- [Assignment]:
There is one span to output from the data below: the lines starting at the line with "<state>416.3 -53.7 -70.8" and ending at the line with "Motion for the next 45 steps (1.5". Output it exactly, ends included, nothing more.

------ Exercise materials ------

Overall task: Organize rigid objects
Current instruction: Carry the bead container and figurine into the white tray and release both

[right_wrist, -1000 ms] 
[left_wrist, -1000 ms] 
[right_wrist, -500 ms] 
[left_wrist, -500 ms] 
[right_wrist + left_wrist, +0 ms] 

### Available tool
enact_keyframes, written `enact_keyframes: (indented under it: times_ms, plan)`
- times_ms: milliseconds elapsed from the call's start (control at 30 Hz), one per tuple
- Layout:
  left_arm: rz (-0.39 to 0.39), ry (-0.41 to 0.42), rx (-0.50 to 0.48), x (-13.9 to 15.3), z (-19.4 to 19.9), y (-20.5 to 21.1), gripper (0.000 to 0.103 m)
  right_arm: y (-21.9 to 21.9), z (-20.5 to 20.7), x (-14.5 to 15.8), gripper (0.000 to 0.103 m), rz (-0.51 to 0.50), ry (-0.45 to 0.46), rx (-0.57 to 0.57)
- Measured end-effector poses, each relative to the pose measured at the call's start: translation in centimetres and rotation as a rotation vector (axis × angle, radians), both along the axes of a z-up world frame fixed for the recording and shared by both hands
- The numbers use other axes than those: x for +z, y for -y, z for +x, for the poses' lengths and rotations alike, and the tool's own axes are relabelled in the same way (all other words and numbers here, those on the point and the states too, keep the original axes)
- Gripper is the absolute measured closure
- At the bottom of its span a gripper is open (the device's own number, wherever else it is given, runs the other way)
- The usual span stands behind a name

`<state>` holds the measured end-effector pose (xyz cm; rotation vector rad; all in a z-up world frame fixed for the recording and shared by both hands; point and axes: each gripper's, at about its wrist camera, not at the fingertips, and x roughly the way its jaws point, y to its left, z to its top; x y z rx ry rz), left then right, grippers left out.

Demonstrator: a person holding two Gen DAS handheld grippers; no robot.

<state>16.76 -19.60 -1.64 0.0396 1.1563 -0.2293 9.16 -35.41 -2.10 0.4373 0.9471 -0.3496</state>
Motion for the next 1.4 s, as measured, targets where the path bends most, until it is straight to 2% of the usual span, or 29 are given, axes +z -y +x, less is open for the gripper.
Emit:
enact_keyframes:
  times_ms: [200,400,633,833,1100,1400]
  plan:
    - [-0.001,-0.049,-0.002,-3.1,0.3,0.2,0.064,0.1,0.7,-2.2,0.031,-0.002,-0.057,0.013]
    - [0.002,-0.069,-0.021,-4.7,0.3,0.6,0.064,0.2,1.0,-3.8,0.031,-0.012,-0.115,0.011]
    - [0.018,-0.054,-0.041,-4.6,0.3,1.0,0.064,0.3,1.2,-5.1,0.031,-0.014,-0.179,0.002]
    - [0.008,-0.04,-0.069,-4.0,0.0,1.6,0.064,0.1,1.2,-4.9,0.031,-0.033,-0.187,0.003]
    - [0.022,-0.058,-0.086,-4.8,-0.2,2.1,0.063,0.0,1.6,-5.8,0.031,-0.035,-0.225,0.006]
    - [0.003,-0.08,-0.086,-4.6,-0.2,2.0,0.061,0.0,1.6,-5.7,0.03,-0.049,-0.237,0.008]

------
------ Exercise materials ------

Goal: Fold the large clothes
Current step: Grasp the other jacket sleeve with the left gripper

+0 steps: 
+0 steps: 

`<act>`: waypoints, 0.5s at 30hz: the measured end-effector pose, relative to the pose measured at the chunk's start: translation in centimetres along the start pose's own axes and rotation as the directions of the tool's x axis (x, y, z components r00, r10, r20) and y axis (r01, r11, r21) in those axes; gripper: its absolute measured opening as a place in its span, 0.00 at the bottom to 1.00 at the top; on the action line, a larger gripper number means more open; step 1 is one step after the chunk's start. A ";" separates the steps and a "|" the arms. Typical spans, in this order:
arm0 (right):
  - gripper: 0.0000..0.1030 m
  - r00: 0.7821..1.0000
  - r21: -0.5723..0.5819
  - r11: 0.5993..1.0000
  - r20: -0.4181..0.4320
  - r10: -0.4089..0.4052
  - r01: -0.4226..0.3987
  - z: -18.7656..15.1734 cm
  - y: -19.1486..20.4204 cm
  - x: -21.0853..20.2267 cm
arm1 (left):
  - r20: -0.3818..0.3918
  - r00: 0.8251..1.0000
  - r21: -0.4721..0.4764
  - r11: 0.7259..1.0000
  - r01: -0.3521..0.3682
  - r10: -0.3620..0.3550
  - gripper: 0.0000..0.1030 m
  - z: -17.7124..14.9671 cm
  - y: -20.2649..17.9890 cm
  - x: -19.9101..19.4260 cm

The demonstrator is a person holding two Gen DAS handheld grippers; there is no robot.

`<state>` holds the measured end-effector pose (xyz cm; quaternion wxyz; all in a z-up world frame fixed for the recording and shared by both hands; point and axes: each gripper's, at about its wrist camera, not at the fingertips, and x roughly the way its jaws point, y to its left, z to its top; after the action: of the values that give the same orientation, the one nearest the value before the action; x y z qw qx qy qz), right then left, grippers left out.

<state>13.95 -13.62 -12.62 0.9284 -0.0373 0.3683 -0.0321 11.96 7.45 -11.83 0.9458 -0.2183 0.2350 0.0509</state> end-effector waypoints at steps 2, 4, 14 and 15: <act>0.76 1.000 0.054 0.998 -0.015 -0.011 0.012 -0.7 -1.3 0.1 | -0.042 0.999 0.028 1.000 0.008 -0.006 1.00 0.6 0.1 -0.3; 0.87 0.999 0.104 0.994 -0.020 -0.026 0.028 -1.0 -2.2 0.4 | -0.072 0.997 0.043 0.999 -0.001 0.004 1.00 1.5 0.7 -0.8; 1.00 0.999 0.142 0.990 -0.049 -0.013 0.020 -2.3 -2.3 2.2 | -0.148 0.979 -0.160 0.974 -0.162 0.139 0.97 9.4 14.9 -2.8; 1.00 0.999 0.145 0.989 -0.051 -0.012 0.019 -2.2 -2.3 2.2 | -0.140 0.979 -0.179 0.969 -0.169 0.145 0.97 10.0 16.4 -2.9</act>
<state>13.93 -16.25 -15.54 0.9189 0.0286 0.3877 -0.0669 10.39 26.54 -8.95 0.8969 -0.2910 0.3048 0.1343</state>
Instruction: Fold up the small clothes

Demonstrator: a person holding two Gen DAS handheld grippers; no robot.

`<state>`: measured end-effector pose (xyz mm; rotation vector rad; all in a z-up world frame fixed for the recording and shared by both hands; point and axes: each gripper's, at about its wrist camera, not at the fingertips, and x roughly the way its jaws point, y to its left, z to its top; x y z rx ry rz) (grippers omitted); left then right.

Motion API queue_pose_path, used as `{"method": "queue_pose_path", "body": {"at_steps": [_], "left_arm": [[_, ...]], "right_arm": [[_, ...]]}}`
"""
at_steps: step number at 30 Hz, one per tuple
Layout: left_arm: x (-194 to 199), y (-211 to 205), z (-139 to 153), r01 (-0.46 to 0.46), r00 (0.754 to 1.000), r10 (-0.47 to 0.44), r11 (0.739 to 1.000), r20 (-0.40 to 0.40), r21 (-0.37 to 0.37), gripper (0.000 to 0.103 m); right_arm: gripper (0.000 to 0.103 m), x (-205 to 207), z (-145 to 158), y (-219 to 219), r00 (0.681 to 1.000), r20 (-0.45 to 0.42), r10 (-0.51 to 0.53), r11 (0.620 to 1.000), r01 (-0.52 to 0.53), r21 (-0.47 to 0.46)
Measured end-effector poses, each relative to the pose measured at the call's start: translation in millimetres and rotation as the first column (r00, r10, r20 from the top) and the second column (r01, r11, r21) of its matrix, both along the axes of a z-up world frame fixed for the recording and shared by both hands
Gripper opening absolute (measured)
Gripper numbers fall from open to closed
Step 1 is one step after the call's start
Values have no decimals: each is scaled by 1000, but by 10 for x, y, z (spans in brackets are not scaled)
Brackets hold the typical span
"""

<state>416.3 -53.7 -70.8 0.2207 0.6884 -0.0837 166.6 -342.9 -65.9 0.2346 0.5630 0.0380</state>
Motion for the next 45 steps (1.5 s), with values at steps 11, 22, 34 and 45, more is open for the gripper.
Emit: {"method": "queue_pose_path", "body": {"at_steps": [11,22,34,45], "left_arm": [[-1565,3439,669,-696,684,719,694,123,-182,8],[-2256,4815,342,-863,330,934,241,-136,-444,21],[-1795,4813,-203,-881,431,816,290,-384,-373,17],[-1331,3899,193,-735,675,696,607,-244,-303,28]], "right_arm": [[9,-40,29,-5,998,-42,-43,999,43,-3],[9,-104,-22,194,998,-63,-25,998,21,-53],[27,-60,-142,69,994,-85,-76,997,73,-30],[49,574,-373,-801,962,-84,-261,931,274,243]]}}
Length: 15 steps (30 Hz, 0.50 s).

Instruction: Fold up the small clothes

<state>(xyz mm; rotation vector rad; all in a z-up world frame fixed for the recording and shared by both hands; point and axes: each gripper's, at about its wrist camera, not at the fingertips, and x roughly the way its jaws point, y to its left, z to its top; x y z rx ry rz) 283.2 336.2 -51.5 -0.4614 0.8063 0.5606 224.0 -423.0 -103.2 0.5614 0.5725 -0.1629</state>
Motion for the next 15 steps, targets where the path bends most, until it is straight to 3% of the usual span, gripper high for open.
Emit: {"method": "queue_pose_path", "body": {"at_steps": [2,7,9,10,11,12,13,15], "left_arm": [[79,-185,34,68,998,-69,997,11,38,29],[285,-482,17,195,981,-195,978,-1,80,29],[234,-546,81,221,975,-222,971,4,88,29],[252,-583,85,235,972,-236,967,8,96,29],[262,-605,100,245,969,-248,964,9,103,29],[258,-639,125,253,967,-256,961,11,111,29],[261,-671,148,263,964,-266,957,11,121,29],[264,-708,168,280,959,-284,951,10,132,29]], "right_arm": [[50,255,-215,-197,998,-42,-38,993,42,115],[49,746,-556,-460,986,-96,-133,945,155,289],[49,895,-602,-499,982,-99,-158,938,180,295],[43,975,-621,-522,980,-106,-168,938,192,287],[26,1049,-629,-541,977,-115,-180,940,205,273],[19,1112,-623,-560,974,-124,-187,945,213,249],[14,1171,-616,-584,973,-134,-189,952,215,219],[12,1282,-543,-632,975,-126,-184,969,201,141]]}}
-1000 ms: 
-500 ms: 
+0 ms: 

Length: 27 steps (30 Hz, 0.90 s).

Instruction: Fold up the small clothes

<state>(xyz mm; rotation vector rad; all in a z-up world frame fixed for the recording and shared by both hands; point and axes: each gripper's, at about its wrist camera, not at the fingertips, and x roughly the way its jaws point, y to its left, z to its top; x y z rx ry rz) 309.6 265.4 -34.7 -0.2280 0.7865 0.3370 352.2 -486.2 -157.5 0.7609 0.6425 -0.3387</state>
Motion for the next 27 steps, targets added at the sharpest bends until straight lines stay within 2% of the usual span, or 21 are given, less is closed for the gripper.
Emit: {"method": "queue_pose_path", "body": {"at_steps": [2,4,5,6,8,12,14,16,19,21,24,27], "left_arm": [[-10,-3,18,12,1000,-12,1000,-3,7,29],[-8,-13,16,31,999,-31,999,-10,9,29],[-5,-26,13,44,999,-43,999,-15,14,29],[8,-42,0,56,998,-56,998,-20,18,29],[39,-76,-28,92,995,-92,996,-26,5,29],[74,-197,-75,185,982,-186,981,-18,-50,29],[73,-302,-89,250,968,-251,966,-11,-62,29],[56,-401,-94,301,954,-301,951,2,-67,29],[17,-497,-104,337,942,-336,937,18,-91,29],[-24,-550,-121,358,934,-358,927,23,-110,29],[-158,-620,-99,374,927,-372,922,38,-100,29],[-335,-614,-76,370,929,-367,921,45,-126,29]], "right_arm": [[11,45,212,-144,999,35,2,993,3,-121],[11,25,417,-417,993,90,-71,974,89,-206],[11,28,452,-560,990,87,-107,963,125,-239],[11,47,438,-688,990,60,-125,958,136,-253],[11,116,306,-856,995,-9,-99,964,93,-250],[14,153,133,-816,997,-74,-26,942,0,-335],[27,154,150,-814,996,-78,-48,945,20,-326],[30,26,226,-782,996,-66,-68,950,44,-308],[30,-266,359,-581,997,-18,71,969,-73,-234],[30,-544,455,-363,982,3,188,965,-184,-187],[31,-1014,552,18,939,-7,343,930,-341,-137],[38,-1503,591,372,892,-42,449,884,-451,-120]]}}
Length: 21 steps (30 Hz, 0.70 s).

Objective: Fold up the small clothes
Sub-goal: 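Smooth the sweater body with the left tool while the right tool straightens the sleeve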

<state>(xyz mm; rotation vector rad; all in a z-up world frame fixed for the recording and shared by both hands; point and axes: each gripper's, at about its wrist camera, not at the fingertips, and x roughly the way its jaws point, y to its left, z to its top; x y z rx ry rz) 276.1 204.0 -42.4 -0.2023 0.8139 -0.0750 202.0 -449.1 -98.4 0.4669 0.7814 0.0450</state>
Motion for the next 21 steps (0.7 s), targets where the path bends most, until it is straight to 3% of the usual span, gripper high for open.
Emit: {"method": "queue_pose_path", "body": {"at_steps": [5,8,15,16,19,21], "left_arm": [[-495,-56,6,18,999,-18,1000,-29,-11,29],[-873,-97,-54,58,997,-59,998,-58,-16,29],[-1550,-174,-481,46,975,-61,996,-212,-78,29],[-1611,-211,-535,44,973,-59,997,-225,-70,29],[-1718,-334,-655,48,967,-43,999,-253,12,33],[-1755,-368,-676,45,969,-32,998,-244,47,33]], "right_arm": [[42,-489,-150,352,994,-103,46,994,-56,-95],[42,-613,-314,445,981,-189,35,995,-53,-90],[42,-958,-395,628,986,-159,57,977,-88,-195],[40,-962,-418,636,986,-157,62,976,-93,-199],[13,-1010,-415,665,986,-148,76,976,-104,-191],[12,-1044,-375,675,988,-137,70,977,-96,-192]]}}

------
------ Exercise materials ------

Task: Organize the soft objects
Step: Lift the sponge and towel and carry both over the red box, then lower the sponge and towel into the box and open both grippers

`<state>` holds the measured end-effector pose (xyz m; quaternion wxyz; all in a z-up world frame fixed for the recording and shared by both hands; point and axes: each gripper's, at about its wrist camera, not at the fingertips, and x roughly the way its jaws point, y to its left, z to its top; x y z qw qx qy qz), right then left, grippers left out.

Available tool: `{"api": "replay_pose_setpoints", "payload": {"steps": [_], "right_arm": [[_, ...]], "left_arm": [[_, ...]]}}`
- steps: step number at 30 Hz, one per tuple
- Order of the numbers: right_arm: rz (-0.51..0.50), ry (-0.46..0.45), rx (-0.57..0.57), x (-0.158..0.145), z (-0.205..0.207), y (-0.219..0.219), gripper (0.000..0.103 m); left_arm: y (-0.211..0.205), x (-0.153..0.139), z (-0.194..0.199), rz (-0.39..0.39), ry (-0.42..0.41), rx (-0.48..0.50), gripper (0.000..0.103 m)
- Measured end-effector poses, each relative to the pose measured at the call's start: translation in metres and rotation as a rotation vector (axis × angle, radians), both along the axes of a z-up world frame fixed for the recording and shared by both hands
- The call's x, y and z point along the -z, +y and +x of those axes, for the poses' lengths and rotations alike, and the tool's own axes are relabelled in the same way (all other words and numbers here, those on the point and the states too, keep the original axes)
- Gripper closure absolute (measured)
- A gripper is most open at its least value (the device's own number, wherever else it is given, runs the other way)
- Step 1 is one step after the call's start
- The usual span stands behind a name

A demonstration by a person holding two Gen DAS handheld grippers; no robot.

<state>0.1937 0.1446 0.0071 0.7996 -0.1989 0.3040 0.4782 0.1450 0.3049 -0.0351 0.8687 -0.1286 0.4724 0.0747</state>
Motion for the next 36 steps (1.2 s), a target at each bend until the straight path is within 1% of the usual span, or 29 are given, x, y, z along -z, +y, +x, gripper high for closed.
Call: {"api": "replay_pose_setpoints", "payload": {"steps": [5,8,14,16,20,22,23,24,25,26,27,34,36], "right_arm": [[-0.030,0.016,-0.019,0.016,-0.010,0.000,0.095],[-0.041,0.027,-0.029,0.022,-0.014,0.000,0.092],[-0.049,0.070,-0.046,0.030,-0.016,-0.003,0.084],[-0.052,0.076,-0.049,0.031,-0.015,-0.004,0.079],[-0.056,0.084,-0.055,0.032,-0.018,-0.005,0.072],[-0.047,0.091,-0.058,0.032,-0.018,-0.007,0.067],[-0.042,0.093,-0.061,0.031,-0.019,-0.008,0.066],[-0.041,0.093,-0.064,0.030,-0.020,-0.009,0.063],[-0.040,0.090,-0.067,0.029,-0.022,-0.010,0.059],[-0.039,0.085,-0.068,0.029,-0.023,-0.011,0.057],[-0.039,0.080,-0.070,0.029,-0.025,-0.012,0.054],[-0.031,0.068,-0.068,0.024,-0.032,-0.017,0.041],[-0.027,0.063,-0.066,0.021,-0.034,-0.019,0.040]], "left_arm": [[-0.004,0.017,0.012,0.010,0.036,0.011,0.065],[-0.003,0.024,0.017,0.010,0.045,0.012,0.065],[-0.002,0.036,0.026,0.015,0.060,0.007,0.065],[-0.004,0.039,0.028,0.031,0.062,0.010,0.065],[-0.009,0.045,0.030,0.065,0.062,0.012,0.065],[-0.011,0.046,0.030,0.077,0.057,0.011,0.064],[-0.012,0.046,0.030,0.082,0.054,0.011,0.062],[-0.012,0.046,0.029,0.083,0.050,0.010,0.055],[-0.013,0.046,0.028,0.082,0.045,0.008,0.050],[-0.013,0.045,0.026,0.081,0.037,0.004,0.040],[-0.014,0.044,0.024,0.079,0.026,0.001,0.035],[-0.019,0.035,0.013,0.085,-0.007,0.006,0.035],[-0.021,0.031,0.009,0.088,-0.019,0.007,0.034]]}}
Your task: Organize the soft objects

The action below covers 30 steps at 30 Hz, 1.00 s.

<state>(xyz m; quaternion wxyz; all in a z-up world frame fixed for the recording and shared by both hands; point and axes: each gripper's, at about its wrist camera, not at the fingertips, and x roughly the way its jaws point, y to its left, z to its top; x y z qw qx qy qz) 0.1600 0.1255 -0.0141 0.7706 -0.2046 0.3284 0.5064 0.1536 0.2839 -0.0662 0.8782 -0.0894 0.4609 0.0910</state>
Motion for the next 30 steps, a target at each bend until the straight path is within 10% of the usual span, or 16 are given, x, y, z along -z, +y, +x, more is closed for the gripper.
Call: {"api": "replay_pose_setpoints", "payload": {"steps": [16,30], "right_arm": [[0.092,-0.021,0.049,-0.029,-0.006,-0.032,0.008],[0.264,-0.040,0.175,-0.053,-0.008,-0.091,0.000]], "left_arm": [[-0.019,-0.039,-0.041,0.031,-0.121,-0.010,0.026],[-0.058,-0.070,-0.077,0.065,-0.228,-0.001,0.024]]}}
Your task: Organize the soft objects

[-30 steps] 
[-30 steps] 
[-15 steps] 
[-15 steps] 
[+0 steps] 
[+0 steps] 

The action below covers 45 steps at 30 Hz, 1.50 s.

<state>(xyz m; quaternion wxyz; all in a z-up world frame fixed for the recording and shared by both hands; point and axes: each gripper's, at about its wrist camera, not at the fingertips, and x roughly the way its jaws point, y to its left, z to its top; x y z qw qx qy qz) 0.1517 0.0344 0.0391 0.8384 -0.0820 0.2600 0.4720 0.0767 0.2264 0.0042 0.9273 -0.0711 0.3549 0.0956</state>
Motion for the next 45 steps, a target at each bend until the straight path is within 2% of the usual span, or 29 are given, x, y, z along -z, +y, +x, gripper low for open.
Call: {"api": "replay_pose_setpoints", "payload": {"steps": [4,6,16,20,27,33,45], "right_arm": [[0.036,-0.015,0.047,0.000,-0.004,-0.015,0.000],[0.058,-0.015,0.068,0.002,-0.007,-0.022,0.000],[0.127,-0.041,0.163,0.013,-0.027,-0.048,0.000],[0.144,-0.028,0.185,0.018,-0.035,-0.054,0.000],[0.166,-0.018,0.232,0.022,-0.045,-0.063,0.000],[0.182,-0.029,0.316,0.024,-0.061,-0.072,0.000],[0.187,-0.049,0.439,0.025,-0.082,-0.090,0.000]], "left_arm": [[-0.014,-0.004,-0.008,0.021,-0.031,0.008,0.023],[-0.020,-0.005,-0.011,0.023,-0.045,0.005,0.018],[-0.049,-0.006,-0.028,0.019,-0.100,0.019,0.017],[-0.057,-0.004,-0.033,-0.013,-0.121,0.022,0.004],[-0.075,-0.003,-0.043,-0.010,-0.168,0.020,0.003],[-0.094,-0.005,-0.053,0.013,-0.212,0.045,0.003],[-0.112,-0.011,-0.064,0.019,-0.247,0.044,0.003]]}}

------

- [Exercise result]:
<state>416.3 -53.7 -70.8 0.2207 0.6884 -0.0837 166.6 -342.9 -65.9 0.2346 0.5630 0.0380</state>
Motion for the next 45 steps (1.5 s), with values at steps 11, 22, 34 and 45, more is open for the gripper.

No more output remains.